Demi-tour 2.0 - Boilet / Peeters

Dijon. Mai 1995, un soir de deuxième tour. Alors que les uns exultent et que les autres pleurent, deux êtres se rencontrent, à l’écart du tumulte. Et si tout semble les opposer, âge, opinions, mode de vie, cela ne fait qu’ajouter à ce qu’il convient d’appeler la magie de l’instant.

Joachim, en route pour Lausanne, fait étape à Dijon afin de suivre les résultats de l’élection présidentielle qui sacrera Jacques Chirac. Dans l’hôtel d’en face, Misato est en train de vivre sa première expérience avec son petit ami, militant RPR et pas peu fier de l’être. 

Leurs chemins vont se croiser dans un restaurant, où, voisins de table, ils vont se décider à partager une bouteille de vin. Coïncidence, aléas, heureux hasard ? Tout le récit tournera autour de cette question essentielle, déterminisme ou libre-arbitre.

Ce récit de Frédéric Boilet et Benoît Peeters, précédemment paru en 1997 dans l’excellente collection Aire Libre (on ne saurait trop conseiller "La lecture des ruines" de David B., "Le réducteur de vitesse" de Christophe Blain,…), possède un charme certain mais peine à trouver une cohérence. Si cette relation naissante intrigue et attire, l’omniprésence du contexte et l’insistance autour des signes et coïncidences tendent à alourdir la narration et laissent plutôt dubitatif.

On retrouve cependant de très beaux instants, comme la discussion la nuit sur un quai de gare avec pour toile de fond imaginaire la Sagrada Familia de Gaudi ou encore l’au-revoir, traité avec beaucoup de délicatesse. Autre réussite du récit : le désir et la sexualité, et c’est peut-être un des signes les plus évidents de l’influence japonaise dans cette œuvre, apparaissent sans fard, dans le texte comme dans le dessin, ce qui confère à l’histoire un caractère extrêmement réaliste et intimiste.

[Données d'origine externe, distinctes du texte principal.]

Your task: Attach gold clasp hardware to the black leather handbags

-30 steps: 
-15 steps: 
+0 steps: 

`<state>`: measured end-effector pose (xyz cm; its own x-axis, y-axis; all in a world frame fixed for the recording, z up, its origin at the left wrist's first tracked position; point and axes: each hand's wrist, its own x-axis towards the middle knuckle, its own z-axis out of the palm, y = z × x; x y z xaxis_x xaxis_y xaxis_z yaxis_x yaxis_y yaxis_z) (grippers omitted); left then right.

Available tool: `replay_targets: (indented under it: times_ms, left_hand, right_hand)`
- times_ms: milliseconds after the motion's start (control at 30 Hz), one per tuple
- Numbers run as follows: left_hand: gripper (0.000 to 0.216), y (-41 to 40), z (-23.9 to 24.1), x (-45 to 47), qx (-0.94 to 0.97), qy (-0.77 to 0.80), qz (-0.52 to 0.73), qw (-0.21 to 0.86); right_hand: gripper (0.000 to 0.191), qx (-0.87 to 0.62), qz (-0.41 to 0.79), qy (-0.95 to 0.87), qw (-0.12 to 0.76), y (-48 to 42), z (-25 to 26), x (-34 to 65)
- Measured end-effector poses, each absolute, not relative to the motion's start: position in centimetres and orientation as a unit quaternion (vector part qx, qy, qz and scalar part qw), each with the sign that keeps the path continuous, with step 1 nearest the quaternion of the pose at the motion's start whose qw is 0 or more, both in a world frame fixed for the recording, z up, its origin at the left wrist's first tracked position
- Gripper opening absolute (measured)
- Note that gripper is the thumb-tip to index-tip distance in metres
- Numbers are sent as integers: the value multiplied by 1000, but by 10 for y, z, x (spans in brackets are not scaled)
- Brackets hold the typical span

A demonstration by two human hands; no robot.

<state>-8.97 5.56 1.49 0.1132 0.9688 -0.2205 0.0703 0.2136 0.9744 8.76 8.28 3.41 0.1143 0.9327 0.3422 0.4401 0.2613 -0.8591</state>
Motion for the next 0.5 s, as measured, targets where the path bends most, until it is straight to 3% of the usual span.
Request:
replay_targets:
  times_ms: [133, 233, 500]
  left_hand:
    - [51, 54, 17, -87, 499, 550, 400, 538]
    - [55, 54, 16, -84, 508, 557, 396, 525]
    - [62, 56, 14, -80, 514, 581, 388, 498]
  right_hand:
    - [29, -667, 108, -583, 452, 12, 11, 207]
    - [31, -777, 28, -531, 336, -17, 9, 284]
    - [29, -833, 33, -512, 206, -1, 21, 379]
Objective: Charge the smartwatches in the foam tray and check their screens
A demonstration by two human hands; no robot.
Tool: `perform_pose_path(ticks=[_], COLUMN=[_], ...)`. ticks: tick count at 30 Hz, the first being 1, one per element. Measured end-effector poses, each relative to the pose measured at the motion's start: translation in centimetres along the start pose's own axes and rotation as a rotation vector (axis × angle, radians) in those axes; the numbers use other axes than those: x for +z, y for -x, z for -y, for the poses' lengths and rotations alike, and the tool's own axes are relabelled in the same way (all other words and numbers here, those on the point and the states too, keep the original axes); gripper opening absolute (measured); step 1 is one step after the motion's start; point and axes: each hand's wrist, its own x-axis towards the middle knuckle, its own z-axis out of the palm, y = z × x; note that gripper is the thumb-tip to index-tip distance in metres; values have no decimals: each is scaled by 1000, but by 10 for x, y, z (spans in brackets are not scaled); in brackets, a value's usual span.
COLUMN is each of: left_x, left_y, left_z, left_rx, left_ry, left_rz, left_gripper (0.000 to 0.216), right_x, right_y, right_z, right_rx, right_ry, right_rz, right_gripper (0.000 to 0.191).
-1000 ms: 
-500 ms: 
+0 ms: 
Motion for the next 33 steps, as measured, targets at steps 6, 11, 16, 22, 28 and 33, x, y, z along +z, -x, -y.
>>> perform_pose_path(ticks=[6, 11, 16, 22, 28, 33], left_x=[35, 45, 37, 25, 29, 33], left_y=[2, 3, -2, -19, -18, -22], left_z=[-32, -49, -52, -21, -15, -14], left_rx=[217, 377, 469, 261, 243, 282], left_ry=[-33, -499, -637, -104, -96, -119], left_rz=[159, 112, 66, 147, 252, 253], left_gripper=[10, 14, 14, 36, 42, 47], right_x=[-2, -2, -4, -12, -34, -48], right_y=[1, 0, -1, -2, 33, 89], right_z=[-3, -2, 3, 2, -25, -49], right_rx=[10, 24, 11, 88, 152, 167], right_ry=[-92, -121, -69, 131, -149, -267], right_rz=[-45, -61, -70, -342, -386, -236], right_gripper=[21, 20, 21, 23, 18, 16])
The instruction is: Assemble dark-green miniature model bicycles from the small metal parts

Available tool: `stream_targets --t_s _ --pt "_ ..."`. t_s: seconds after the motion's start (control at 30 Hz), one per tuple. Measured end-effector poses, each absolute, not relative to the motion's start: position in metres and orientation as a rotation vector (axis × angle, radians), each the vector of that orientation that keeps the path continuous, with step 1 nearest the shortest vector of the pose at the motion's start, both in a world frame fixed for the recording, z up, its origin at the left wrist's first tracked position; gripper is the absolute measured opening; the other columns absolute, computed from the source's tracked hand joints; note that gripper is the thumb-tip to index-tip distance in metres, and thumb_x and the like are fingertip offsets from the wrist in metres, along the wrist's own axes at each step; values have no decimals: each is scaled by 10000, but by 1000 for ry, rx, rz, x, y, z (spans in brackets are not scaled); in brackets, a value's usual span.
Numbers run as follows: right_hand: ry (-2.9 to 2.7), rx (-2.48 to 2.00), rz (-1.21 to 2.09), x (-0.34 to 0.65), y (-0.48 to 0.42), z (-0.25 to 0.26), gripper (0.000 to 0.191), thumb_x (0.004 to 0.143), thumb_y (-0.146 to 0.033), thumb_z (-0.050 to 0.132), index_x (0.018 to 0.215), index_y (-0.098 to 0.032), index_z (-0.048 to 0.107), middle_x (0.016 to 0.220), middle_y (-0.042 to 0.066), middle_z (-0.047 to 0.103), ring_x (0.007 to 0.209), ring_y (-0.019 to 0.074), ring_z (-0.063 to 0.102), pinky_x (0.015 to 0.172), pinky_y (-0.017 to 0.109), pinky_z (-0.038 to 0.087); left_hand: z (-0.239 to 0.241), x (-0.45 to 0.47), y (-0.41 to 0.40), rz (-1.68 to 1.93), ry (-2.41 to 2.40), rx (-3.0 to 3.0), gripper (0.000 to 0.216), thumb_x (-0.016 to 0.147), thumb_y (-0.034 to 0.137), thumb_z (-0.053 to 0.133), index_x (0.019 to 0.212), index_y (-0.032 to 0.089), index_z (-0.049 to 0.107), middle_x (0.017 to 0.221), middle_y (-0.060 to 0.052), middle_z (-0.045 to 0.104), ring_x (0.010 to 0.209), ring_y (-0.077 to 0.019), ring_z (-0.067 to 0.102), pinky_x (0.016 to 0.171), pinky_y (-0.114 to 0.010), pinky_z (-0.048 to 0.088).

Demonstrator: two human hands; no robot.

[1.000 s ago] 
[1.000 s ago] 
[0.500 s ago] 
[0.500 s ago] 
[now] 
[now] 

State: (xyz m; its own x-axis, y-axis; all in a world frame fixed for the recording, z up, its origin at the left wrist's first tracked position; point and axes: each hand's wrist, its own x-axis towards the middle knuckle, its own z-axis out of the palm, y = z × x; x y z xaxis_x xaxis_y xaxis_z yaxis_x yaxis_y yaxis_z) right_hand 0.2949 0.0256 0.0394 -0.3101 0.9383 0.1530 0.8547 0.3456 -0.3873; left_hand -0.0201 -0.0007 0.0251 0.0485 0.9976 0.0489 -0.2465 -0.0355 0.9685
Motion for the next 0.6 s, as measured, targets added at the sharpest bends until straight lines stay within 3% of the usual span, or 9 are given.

Le dessin apporte une touche "roman-photo" originale, impression renforcée par la colorisation d’Emmanuel Guibert qui offre une belle profondeur et beaucoup de caractère. Mention spéciale pour l’onirisme de la Sagrada Familia qui n’est pas sans rappeler "Les Cités obscures"

Au final, ce récit plein de promesses déçoit un peu, par certaines ficelles un peu trop présentes alors qu’on se contenterait tout à fait de cette charmante rencontre, façon "Lost in translation".


Scénario : Benoît Peeters - Dessins : Frédéric Boilet - Editeur : Dupuis
Collection Aire Libre - Récit complet.